### EXERCISE PROMPT
Transcribe the listing exactly as written. Leave the images out.

### INFORMATION SHOWN

# # # #

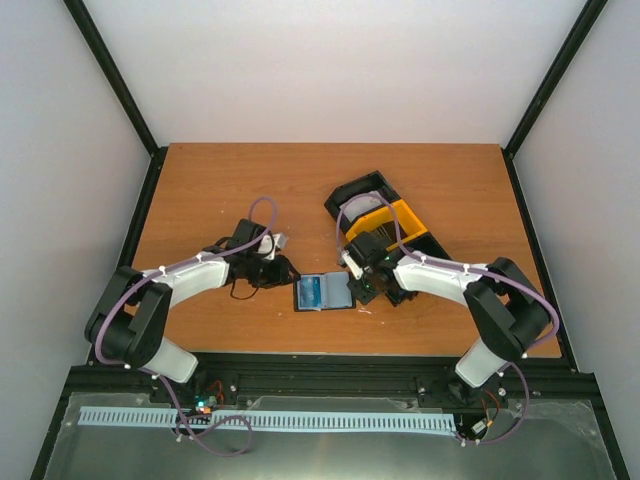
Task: Put the credit cards into the card holder
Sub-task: Close the card holder at the center of the board.
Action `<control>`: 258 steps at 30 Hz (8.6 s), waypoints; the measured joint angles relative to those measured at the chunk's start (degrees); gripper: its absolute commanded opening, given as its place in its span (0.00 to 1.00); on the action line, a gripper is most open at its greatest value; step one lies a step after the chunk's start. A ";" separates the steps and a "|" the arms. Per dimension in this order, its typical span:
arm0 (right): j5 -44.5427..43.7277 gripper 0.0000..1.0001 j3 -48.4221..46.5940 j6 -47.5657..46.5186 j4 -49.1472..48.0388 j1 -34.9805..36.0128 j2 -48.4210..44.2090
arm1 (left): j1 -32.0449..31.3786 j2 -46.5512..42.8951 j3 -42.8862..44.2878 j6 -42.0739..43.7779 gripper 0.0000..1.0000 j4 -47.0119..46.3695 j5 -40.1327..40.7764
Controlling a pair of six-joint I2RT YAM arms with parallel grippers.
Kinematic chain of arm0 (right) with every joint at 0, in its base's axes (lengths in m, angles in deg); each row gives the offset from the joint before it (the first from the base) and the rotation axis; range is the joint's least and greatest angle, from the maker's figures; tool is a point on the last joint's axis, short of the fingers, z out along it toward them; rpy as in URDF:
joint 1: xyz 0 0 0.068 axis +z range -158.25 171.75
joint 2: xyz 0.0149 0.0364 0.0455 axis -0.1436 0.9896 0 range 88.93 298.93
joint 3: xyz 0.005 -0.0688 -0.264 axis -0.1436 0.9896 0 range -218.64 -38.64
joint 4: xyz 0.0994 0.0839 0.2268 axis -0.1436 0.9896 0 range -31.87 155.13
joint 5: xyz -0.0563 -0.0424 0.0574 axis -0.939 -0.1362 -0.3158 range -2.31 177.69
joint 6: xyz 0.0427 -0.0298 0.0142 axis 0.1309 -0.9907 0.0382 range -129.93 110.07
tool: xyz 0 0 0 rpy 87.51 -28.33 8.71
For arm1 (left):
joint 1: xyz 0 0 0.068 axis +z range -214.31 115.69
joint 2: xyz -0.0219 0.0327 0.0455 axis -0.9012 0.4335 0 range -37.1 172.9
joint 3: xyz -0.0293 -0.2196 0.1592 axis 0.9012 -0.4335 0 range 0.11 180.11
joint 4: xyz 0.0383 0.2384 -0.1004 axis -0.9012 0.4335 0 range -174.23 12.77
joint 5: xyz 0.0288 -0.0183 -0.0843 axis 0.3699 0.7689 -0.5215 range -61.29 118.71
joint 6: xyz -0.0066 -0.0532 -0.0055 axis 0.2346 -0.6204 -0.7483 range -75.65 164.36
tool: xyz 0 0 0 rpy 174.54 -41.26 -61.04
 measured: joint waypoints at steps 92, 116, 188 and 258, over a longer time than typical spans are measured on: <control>24.20 0.03 -9.97 27.71 -8.33 0.79 1.16 | 2.62 -10.25 -11.61 -8.85 0.43 2.69 8.79; 41.07 0.10 -17.77 37.13 -28.06 11.06 22.80 | 3.23 -22.82 -13.03 -19.67 0.31 13.25 25.62; 39.58 0.50 -9.40 39.19 -24.52 5.60 19.10 | 4.28 -9.75 -14.82 -11.50 0.08 -2.03 1.75; -15.41 0.45 -55.23 29.83 44.50 23.34 37.73 | 17.42 -19.30 11.56 -5.01 0.71 16.13 17.31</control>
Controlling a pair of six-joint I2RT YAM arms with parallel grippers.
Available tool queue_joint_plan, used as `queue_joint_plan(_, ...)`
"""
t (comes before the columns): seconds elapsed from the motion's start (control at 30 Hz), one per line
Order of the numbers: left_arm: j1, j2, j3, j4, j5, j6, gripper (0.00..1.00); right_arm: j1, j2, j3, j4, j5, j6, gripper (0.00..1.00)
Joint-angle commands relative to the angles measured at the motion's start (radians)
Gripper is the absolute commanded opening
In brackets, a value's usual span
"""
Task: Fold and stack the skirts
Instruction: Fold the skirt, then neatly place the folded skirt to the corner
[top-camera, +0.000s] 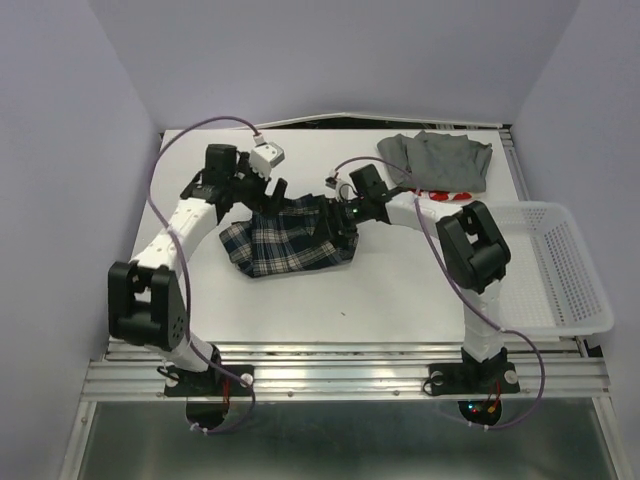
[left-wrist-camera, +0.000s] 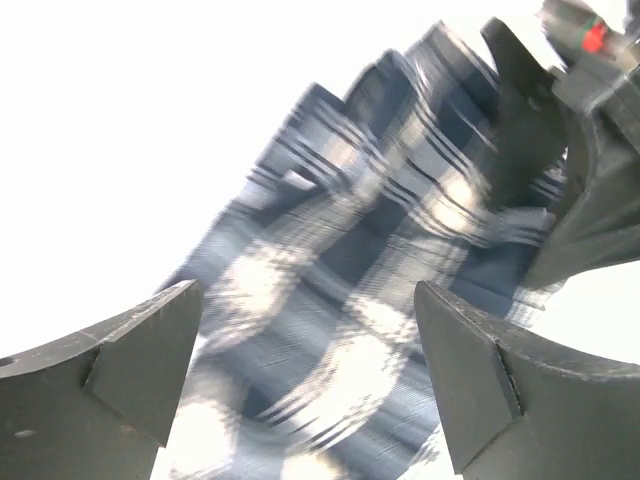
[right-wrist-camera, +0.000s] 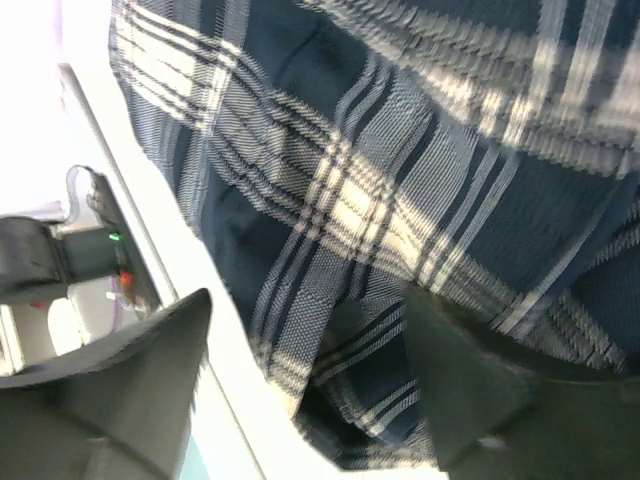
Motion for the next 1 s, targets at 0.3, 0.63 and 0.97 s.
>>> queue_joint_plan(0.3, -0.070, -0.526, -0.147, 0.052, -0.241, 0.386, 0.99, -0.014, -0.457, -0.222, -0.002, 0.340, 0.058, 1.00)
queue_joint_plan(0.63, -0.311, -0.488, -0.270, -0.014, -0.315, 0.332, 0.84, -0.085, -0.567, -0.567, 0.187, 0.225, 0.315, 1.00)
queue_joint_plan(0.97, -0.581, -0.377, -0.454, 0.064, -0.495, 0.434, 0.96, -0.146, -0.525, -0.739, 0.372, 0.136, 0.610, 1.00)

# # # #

### RESULT
Task: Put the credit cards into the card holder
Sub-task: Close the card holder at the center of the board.
Action `<control>`: 258 steps at 30 Hz (8.6 s), waypoints; the measured joint angles relative to those measured at the chunk's start (degrees); gripper: its absolute commanded opening, given as its place in its span (0.00 to 1.00); on the action line, a gripper is most open at its greatest value; step one lies a step after the chunk's start. A ";" separates the steps and a "|" the arms. Per dimension in this order, its typical span:
arm0 (right): j5 -44.5427..43.7277 gripper 0.0000..1.0001 j3 -48.4221..46.5940 j6 -47.5657..46.5186 j4 -49.1472..48.0388 j1 -34.9805..36.0128 j2 -48.4210..44.2090
arm1 (left): j1 -32.0449..31.3786 j2 -46.5512..42.8951 j3 -42.8862..44.2878 j6 -42.0739..43.7779 gripper 0.0000..1.0000 j4 -47.0119..46.3695 j5 -40.1327..40.7764
Controlling a pair of six-joint I2RT YAM arms with parallel grippers.
Kinematic chain of arm0 (right) with every joint at 0, in its base's axes (lengths in m, angles in deg); each row gives the offset from the joint before it (the first from the base) and the rotation axis; range is the joint's least and greatest angle, from the maker's figures; tool is a point on the last joint's axis, short of the fingers, z out along it toward them; rpy as in URDF:
joint 1: xyz 0 0 0.068 axis +z range -158.25 171.75
joint 2: xyz 0.0149 0.0364 0.0455 axis -0.1436 0.9896 0 range 88.93 298.93
joint 3: xyz 0.005 -0.0688 -0.264 axis -0.1436 0.9896 0 range -218.64 -38.64
joint 4: xyz 0.0994 0.0839 0.2268 axis -0.1436 0.9896 0 range -31.87 155.13
joint 5: xyz -0.0563 -0.0424 0.0574 axis -0.939 -0.1362 -0.3158 range -2.31 177.69
joint 6: xyz 0.0427 -0.0298 0.0142 axis 0.1309 -0.9907 0.0382 range -129.93 110.07
tool: xyz 0 0 0 rpy 87.51 -28.33 8.71
For arm1 (left):
joint 1: xyz 0 0 0.068 axis +z range -214.31 115.69
joint 2: xyz -0.0219 0.0327 0.0455 axis -0.9012 0.4335 0 range -37.1 172.9
joint 3: xyz -0.0293 -0.2196 0.1592 axis 0.9012 -0.4335 0 range 0.11 180.11
joint 4: xyz 0.0383 0.2384 -0.1004 axis -0.9012 0.4335 0 range -174.23 12.77
joint 5: xyz 0.0288 -0.0183 -0.0843 axis 0.3699 0.7689 -0.5215 range -61.29 118.71
joint 6: xyz -0.0066 -0.0532 -0.0055 axis 0.2346 -0.6204 -0.7483 range -75.65 164.36
tool: xyz 0 0 0 rpy 174.54 -41.26 -61.04
 measured: joint waypoints at steps 92, 116, 188 and 258, over a longer time than typical spans are measured on: <control>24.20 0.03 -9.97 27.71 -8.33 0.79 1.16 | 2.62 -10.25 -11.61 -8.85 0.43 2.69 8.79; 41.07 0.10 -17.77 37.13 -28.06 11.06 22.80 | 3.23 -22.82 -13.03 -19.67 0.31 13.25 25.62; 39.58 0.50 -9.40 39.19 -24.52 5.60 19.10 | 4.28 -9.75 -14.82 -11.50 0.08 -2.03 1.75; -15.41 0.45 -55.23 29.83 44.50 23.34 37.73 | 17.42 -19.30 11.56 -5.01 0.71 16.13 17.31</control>
Controlling a pair of six-joint I2RT YAM arms with parallel grippers.
Available tool queue_joint_plan, used as `queue_joint_plan(_, ...)`
"""
t (comes before the columns): seconds elapsed from the motion's start (control at 30 Hz), one per line
Order of the numbers: left_arm: j1, j2, j3, j4, j5, j6, gripper (0.00..1.00); right_arm: j1, j2, j3, j4, j5, j6, gripper (0.00..1.00)
Joint-angle commands relative to the angles measured at the motion's start (radians)
Gripper is the absolute commanded opening
In brackets, a value's usual span
"""
Task: Fold and stack the skirts
Instruction: Fold the skirt, then neatly place the folded skirt to the corner
[top-camera, +0.000s] 
[left-wrist-camera, +0.000s] 
[right-wrist-camera, +0.000s] 
Motion for the next 1 s, targets at 0.3, 0.63 and 0.97 s.
>>> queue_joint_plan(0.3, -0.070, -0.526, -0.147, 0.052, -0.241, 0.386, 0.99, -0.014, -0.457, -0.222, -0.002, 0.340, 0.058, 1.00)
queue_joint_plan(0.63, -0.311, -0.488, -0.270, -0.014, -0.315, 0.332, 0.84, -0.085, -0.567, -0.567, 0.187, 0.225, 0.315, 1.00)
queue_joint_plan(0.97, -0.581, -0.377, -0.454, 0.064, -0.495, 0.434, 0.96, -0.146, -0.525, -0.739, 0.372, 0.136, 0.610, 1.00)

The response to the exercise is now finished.